The dispatcher.go file handles starting workers. It should also handle more of the stopping of the workers instead of relying on netsarlacc.go to fully track the stopping. This will probably mean moving the stop channels over to it too.

All logging should be done via a single goroutine

Right now any worker that produces logs calls straight into the logging routines. This opens up the possibility for race conditions, especially during log rotation. We should create a logging goroutine and pass all log contents over a channel to eliminate any chance of races.

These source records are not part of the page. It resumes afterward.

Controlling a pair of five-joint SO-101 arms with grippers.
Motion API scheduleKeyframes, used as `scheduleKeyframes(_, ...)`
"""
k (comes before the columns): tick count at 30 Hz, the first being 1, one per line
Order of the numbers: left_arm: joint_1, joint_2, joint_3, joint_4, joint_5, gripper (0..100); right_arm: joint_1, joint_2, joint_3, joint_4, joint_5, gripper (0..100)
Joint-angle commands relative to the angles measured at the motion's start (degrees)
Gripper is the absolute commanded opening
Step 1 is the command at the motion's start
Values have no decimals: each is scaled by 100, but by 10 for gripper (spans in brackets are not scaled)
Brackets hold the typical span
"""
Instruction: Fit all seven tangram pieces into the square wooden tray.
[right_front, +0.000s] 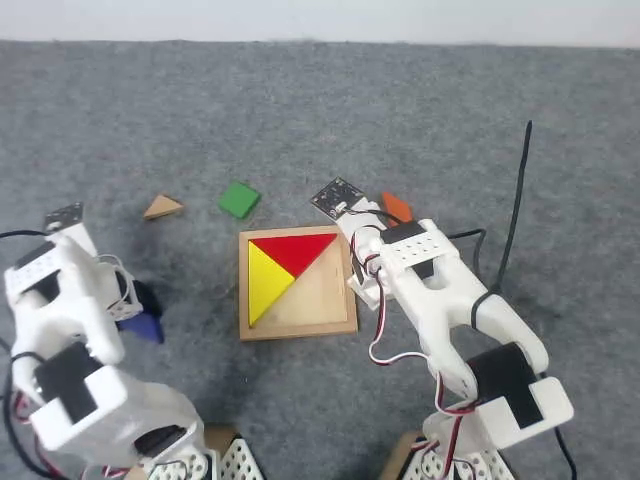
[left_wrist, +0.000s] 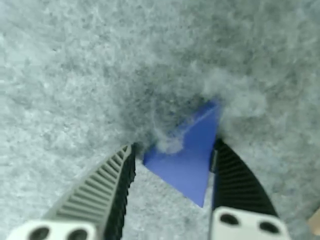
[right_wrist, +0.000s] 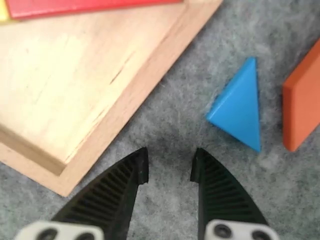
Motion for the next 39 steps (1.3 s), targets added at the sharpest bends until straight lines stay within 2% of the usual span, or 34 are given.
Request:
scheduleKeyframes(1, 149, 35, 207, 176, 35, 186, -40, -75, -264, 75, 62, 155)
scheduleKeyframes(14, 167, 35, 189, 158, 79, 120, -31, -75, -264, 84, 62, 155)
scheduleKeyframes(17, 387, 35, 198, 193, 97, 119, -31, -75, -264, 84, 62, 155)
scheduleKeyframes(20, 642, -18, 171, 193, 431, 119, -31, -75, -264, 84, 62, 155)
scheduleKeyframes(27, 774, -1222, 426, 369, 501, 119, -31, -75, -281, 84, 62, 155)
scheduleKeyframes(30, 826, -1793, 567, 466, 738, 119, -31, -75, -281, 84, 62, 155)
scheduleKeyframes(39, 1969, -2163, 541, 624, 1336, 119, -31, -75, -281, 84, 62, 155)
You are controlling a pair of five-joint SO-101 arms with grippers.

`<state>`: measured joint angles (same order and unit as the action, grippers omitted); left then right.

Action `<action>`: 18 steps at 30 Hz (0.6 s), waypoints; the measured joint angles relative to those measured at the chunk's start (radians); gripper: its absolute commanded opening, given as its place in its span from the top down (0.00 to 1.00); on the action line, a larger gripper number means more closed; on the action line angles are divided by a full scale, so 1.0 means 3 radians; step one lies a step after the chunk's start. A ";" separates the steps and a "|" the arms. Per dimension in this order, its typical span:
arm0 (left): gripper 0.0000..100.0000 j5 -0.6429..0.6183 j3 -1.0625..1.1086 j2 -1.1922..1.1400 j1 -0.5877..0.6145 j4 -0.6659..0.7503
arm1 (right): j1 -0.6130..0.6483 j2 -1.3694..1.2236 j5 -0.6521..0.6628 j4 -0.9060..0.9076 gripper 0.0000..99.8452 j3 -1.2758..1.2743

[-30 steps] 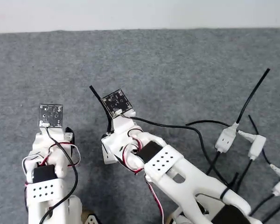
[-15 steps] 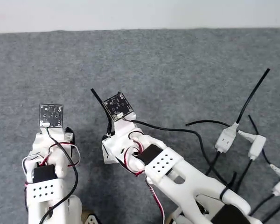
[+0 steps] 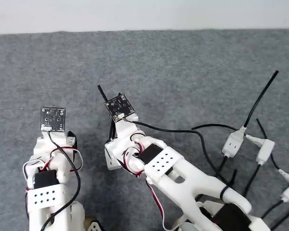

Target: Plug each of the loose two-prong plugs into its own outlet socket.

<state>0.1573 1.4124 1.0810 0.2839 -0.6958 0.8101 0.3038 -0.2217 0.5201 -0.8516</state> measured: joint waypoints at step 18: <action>0.89 0.0000 0.0000 0.0000 0.0000 0.0000 | 0.0189 0.0061 0.0501 0.0148 0.99 0.0000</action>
<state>0.1573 1.4124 1.0810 0.2839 -0.6958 0.8669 0.3222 -0.0713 0.5646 -0.8516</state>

Possibly record version of TLS negoiated

It would be nice to record the TLS version used by clients.

Worker pool

Rework the worker pool design

Logging is prepending a timestamp on our JSON output

Example:

2017/03/02 22:27:30 {"timestamp":"2017-03-02 22:27:30.00813237 +0000 UTC","bytes_client":"144","http_method":"GET","url_path":"/test/path/here.txt?crap","http_version":"HTTP/1.1","http_user_agent":"curl/7.52.1","dest_name":"127.0.0.1:3333","http_referer":"\u003cscript\u003ealert(\"pwned\");\u003c/script\u003e","src_ip":{"IP":"127.0.0.1","Port":58328,"Zone":""},"dest_ip":"127.0.0.1:3333","raw_data":"474554202f746573742f706174682f686572652e7478743f6372617020485454502f312e310d0a486f73743a203132372e302e302e313a333333330d0a557365722d4167656e743a206375726c2f372e35322e310d0a4163636570743a202a2f2a0d0a526566657265723a203c7363726970743e616c657274282270776e656422293b3c2f7363726970743e0d0a0d0a"}

And:

2017/03/03 22:29:18 {"raw_data":"476554202f746869735f4745545f7761735f47655420485454502f312e300d0a0d0a"}

Maybe we should just roll our own logging library? That would eliminate the dependency on an external lib like Lumberjack.

No TLS support yet

The code doesn't currently support TLS. We probably should support listening on multiple different sockets with a flag specifying which sockets are TLS. That way we can listen on 80, 443, 8000, 8080, an 8443.

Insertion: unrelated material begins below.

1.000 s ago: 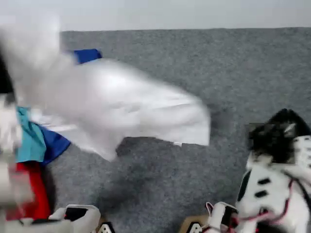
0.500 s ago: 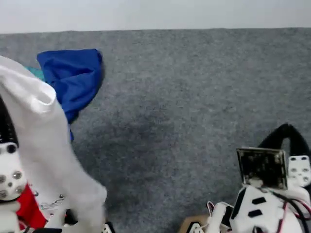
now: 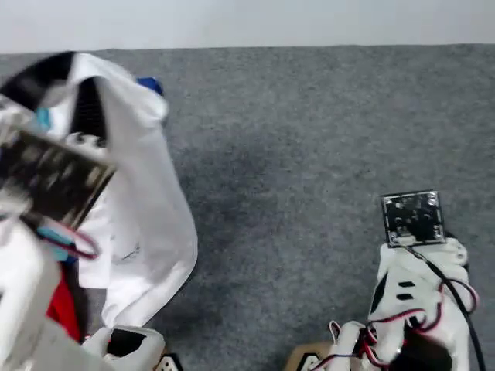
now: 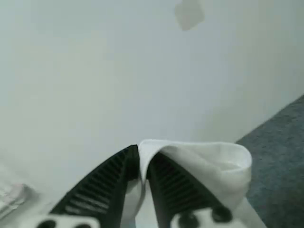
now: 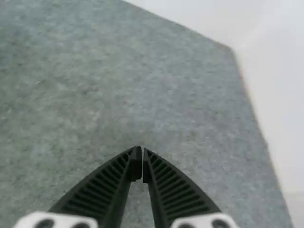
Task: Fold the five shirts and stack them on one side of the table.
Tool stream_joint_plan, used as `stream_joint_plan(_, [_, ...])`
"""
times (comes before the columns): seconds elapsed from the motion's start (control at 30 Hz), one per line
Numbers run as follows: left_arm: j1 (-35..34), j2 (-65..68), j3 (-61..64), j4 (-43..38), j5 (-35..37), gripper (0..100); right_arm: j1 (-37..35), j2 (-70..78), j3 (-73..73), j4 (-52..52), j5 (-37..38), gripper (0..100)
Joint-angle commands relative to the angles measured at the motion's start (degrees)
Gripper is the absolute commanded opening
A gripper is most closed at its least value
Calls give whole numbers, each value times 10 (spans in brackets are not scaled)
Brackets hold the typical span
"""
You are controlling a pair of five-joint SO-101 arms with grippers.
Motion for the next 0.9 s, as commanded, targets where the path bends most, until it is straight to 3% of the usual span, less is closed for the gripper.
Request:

Look into increasing TCP backlock on listening socket

Go doesn't seem to provide a way to control the TCP backlog setting on a socket but if we create the socket with syscalls we should be able to.

Rework socket read() calls to do more than one

Right now sockets only get one read() call:

                                // Make enough space to recieve client bytes                                                                  
                                read.Buffer = make([]byte, 8192)

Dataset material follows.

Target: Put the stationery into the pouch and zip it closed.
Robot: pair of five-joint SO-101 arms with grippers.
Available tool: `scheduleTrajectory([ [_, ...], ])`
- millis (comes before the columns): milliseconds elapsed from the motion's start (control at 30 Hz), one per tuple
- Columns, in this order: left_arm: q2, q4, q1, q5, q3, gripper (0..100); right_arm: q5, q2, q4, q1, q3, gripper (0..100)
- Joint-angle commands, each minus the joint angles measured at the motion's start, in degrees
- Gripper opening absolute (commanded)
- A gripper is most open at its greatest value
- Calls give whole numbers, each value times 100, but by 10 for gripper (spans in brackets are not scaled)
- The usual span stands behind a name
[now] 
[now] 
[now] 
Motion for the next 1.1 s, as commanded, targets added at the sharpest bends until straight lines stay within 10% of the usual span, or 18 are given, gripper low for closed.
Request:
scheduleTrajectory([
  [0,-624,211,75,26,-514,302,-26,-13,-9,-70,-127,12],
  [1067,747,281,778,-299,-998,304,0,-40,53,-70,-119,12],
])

                                err = read.Conn.SetReadDeadline(time.Now().Add(time.Millisecond * time.Duration(*ClientReadTimeout)))

But for large requests that don't all fit into one packet, sometimes the kernel will make a subset of the data available on the socket and not all of it will come back in the single read. This causes parsing to see a truncated request.

It seems like a good option here would be to call read() with an initial timeout and then exponentially decrease the timeout value for subsequent calls to read() until either a minimum is reached (maybe 50ms) or a timeout occurs because no more data is available.

The danger here is letting a client trickle data to the server so that the read loop never ends. An absolute cap on total read time needs to be set. The current ClientReadTimeout could be re-worked to be a maximum time to spend reading and any time left over from the first read could be used for a second, third, fourth, etc.

Use advisory locking via flock() on log files

Multiple copies of netsarlacc may stomp on each other's logs. We should use advisory locking via flock() to watch out for this.